I must concede that this crisis does seem to stem from a fundamental, nature-of-existence-focused and thus, yes, by definition existential question. And that question, at the risk of sounding like the white-dreaded-drug-rug-kid who shows up to Intro to Philosophy twenty minutes late only to steer socratic seminar towards the deconstruction of truth and reality in the context of 9/11, that pseudo-deep-if-taken-at-face-value question is: who am I?

My first memory of self, or rather my first attempt to construct said memory through the secondhand accounts of my family’s recollections, is when, by their account mind you, I gave myself the title The Whipped Cream Cowboy. Cladding myself in nothing but cowboy boots, a ten-gallon hat and Toy Story undies, I ran around the house shouting my newly found identity to anyone who could bear a toddler’s rambling excitement. At the time I, to no surprise, loved whipped cream and cowboy movies, so it would only follow that I’d define myself, and thus my idealized future self, by exactly those two things: I would one day run a ranch, riding horses and devouring as much whipped cream as my belly could fit. In that future, I’m my own man or, better yet, my own cowboy and, as my own cowboy, my mom would no longer hold power over me and thus would now be helpless in her ever-persistent attempts to stifle my conquest of consuming copious amounts of cream. But even if my mother were to try and stop me, my young imagination had conjured a backup plan: I’d escape on horseback, leaving her in a dust of empty aerosol cans with bags of that whipped stuff hanging from my saddle.

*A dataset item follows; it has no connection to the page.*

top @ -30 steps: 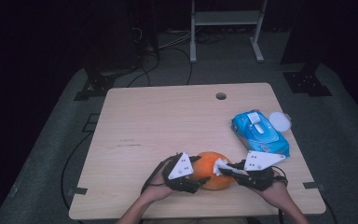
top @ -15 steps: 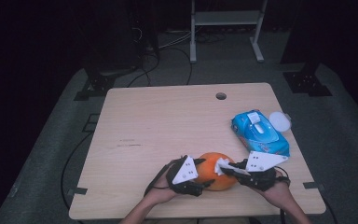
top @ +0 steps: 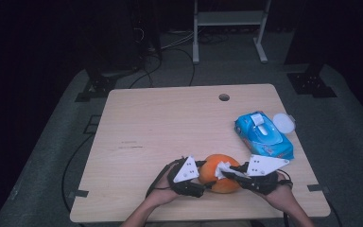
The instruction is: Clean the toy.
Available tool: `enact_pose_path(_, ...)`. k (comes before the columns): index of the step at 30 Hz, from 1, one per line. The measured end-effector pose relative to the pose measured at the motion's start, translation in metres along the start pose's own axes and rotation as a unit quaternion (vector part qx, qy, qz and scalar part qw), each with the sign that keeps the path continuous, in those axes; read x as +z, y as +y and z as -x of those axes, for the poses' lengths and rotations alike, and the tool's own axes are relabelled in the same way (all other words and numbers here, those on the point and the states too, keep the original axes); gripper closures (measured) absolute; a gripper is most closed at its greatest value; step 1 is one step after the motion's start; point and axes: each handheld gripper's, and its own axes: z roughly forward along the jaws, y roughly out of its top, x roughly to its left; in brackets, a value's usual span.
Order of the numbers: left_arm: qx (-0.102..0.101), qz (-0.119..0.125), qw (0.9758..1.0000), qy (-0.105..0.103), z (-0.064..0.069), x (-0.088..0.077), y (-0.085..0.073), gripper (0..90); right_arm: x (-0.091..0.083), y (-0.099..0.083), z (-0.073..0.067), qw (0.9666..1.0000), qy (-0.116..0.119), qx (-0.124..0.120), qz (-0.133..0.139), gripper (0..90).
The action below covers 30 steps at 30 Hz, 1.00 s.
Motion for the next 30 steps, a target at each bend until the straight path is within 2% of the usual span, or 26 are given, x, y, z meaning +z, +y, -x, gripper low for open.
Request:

A few years later, around the age of six or seven, my cowboy aspirations faded fast when I began assisting my adoptive grandfather, a shepherd and thus a kind of cowboy in his own right, on his farm. Tending to sheep was gross, grueling, and my miniature-self could only imagine the work would be substantially worse if I were to take on the then-unfathomable responsibility of owning my own ranch. And, with the soul crushing smack of reality the hand of hard work so often provides, my toddler-dreamed cowboy had died. But I spent little time mourning for the cowboy, as a new dream would soon emerge; each day after helping my grandfather, I’d go inside his house and play with the thousands of lego pieces he and my grandma had bought; I built countless structures, skyscrapers and, for whatever reason, became fixated with measuring each one of them with a worn-out ruler I had found in the barn. It was clear to me then, in those moments of what my boyhood sense of wonder would perceive as an endless supply of legos at hand for my precise, ruler-measured constructions, that I would become an architect or engineer or construction worker of some sort; I believed then, without a doubt, that I was destined to become the next bigger better Bob the Builder.

But on an unassuming evening, over a year after the budding of my building dreams, I was lounging around with my mom, watching MTV when, if memory serves, I became deeply mesmerized by a myriad of Tim McGraw and Mariah Carey music videos that, given my looming bedtime, served as lullabies and drifted my overactive child mind to a place of serene stillness. This lucid bedtime journey I was taken on by McGraw and Mimi, both of whom I remain unabashedly enamored with to this day, coupled with the countless evenings I spent eating dinner with my grandma from an American-Idol-purposed television tray, quickly pushed my construction dreams to the wayside; I knew then and there that my true passion, where I would truly derive the most pleasure in life from, was not in architecture or an engineer’s monotonous process of planning to precision, it was to be a performer, a singer! I wanted to make people feel what that night of MTV had made me feel and so I, ready to burst from the thrill of my new found calling, asked my mother to record me singing a song my child hands had spent the whole week writing on the back of a scrapped math assignment. But, when she played it back to me, I immediately broke down and bawled because my voice sounded nothing like I had thought it did. My mom always laughs when she recalls my devastation: I wailed “I’ll never be the next Tim McGraw!” before running to my room, slamming the door, and crying myself to sleep face down into my Pikachu pillow. Thankfully the trauma soon subsided when, on the next day, I cracked a few jokes that resonated with Mrs. Craig’s Second Grade Class (sans Mrs. Craig, she sent me out to the hall for being too disruptive at reading time). And, from that moment on, all my elementary school friends encouraged me to be a comedian. This became the new goal and it mostly stuck with me, up until adolescence at least.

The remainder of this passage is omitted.